This thesis develops new approaches for three problems in machine learning, using tools from the study of optimal transport (or Wasserstein) distances between probability distributions. Optimal transport distances capture an intuitive notion of similarity between distributions, by incorporating the underlying geometry of the domain of the distributions. Despite their intuitive appeal, optimal transport distances are often difficult to apply in practice, as computing them requires solving a costly optimization problem. In each setting studied here, we describe a numerical method that overcomes this computational bottleneck and enables scaling to real data.
In the first part, we consider the problem of multi-output learning in the presence of a metric on the output domain. We develop a loss function that measures the Wasserstein distance between the prediction and ground truth, and describe an efficient learning algorithm based on entropic regularization of the optimal transport problem. We additionally propose a novel extension of the Wasserstein distance from probability measures to unnormalized measures, which is applicable in settings where the ground truth is not naturally expressed as a probability distribution. We show statistical learning bounds for both the Wasserstein loss and its unnormalized counterpart. The Wasserstein loss can encourage smoothness of the predictions with respect to a chosen metric on the output space. We demonstrate this property on a real-data image tagging problem, outperforming a baseline that doesn't use the metric.
In the second part, we consider the probabilistic inference problem for diffusion processes. Such processes model a variety of stochastic phenomena and appear often in continuous-time state space models. Exact inference for diffusion processes is generally intractable. In this work, we describe a novel approximate inference method, which is based on a characterization of the diffusion as following a gradient flow in a space of probability densities endowed with a Wasserstein metric. Existing methods for computing this Wasserstein gradient flow rely on discretizing the underlying domain of the diffusion, prohibiting their application to problems in more than several dimensions. In the current work, we propose a novel algorithm for computing a Wasserstein gradient flow that operates directly in a space of continuous functions, free of any underlying mesh. We apply our approximate gradient flow to the problem of filtering a diffusion, showing superior performance where standard filters struggle.

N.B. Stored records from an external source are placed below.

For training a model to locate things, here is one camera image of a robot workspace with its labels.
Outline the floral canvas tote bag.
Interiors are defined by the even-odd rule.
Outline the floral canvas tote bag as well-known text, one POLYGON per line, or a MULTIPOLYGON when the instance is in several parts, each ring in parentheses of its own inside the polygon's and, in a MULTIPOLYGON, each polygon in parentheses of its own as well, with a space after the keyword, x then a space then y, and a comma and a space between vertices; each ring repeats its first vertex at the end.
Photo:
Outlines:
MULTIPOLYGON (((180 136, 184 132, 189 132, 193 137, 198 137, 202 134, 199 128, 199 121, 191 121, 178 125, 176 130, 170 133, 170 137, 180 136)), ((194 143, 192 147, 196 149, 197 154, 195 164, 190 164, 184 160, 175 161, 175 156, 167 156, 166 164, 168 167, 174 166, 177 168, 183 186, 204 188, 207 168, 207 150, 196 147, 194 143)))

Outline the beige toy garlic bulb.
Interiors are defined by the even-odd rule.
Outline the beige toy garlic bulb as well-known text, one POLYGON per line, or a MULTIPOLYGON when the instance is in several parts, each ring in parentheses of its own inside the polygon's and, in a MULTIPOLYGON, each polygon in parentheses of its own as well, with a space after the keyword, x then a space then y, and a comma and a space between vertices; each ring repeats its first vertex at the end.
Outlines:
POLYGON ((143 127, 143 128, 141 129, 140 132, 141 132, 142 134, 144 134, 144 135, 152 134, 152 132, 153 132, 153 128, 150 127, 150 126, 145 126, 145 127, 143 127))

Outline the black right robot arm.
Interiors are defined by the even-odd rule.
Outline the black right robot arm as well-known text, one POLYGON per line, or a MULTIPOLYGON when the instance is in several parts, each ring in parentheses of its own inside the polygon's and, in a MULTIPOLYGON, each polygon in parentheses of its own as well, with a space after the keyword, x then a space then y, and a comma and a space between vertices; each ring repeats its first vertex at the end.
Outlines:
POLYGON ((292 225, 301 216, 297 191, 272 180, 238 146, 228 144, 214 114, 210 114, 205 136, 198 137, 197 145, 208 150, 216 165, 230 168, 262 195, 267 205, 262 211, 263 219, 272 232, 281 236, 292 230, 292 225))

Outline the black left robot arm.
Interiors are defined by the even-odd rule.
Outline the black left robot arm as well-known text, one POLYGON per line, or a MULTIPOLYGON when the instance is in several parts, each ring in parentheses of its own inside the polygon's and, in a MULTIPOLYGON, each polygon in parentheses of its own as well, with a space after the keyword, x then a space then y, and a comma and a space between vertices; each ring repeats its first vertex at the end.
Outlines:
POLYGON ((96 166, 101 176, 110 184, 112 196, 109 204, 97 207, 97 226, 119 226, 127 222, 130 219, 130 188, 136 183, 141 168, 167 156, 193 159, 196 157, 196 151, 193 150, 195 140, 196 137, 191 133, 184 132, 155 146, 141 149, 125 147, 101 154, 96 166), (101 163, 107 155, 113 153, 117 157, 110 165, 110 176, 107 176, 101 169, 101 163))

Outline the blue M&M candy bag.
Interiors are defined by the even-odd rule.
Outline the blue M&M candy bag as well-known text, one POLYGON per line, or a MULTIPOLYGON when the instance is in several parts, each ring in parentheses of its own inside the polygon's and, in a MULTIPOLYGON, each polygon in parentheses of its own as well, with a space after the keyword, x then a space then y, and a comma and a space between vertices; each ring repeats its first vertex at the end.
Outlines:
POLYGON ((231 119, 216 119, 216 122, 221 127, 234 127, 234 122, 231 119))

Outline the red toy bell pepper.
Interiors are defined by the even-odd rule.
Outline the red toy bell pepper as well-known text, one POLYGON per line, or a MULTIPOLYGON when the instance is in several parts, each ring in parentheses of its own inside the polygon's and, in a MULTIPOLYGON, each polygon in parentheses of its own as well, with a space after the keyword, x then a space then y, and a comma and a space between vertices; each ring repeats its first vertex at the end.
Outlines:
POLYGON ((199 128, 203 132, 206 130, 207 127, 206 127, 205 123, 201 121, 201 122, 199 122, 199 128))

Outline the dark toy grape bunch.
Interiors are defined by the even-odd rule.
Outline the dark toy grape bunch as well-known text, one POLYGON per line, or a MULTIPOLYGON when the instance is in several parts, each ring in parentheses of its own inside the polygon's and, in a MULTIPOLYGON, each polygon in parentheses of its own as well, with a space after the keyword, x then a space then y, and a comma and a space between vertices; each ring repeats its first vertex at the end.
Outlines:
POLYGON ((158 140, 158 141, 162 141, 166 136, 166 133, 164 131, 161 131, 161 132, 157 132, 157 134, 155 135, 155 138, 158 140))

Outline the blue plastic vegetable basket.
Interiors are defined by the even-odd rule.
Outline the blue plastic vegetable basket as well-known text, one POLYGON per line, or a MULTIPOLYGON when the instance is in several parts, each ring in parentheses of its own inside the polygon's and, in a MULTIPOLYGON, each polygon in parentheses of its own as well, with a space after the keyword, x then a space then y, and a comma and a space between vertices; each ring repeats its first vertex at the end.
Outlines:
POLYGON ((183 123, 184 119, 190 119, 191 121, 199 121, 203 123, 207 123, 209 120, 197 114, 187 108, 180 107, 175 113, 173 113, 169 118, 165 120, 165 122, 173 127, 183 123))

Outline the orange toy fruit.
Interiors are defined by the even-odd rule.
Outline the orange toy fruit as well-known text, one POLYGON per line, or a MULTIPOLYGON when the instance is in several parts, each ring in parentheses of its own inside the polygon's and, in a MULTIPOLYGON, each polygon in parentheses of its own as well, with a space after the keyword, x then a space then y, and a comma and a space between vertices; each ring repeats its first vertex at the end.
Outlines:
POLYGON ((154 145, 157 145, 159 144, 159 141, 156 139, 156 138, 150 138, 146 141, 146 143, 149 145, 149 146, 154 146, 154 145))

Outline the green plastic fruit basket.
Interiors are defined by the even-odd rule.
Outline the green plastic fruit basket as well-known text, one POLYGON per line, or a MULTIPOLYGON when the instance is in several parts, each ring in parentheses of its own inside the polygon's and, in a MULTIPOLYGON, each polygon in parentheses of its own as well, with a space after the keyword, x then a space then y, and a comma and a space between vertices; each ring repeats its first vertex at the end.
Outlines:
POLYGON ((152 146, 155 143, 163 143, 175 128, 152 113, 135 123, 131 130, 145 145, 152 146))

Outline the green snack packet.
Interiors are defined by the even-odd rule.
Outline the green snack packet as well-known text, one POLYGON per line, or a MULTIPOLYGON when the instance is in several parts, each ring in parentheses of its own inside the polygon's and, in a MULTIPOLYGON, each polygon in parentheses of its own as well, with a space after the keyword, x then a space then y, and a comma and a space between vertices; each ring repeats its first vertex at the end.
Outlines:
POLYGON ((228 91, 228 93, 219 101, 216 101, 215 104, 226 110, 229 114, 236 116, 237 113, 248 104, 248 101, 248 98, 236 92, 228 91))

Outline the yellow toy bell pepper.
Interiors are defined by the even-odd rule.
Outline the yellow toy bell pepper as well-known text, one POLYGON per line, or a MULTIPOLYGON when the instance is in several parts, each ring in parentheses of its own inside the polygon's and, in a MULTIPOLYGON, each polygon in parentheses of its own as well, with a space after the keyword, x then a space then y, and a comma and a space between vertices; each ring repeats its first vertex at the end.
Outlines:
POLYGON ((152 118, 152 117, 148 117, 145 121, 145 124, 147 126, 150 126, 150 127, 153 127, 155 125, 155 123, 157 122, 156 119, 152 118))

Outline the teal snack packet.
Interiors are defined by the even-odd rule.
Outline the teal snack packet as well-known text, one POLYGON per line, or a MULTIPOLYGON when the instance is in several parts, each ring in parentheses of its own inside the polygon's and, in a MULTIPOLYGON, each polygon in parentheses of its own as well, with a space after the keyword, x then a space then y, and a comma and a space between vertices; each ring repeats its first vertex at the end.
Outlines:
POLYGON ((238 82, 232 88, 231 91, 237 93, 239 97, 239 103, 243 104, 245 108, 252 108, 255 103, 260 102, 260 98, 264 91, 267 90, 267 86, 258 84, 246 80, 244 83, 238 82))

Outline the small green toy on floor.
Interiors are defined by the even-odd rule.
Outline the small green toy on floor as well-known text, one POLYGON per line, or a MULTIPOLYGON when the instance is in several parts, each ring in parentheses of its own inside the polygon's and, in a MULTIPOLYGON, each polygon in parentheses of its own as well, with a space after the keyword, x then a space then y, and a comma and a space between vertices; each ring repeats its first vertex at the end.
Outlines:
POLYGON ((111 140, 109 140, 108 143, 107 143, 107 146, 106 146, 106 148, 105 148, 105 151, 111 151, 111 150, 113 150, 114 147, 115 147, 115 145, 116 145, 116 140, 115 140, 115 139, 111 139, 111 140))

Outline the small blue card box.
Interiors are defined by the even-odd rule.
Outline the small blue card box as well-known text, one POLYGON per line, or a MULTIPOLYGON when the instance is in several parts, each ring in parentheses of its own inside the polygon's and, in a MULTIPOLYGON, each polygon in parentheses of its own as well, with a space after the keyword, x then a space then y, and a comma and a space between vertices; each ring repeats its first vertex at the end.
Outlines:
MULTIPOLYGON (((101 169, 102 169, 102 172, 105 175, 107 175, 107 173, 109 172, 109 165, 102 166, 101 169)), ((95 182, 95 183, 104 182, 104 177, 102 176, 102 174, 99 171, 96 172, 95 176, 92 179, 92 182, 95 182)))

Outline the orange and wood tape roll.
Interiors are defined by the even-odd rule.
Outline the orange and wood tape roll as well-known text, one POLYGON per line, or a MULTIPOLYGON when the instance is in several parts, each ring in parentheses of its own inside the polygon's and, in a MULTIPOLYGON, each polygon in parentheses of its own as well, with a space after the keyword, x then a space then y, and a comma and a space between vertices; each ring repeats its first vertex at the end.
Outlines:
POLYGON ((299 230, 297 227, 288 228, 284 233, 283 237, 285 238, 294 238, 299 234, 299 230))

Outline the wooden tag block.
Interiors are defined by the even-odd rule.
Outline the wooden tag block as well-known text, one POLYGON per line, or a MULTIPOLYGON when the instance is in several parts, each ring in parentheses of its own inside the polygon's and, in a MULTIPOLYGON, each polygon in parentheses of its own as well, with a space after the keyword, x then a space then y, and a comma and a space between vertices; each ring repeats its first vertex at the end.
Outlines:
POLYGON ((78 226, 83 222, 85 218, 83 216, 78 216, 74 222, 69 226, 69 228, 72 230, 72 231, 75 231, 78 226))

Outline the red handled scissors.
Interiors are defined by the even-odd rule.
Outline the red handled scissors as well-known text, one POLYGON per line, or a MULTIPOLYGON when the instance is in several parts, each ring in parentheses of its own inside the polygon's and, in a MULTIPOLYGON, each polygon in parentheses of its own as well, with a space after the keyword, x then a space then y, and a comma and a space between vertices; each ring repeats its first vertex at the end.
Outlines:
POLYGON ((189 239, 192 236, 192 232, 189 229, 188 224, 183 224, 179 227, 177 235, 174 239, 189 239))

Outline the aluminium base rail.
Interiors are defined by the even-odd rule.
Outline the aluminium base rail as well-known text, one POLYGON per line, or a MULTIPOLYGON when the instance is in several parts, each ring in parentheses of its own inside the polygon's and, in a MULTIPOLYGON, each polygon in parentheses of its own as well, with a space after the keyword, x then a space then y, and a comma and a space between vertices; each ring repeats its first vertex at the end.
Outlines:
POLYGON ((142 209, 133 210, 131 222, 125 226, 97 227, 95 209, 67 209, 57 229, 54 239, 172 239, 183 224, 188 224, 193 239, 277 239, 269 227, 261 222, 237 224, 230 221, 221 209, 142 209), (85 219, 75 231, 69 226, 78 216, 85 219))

Finally, we study the ecological inference problem, in which one wants to reason from aggregate measurements of a population to inferences about the individual behaviors of its members. This problem arises often when dealing with data from economics and political sciences, such as when attempting to infer the demographic breakdown of votes for each political party, given only the aggregate demographic and vote counts separately. Ecological inference is generally ill-posed, and requires prior information to distinguish a unique solution. We propose a novel, general framework for ecological inference that allows for a variety of priors and enables efficient computation of the most probable solution. Unlike previous methods, which rely on Monte Carlo estimates of the posterior, our inference procedure uses an efficient fixed point iteration that is linearly convergent. Given suitable prior information, our method can achieve more accurate inferences than existing methods. We additionally explore a sampling algorithm for estimating credible regions.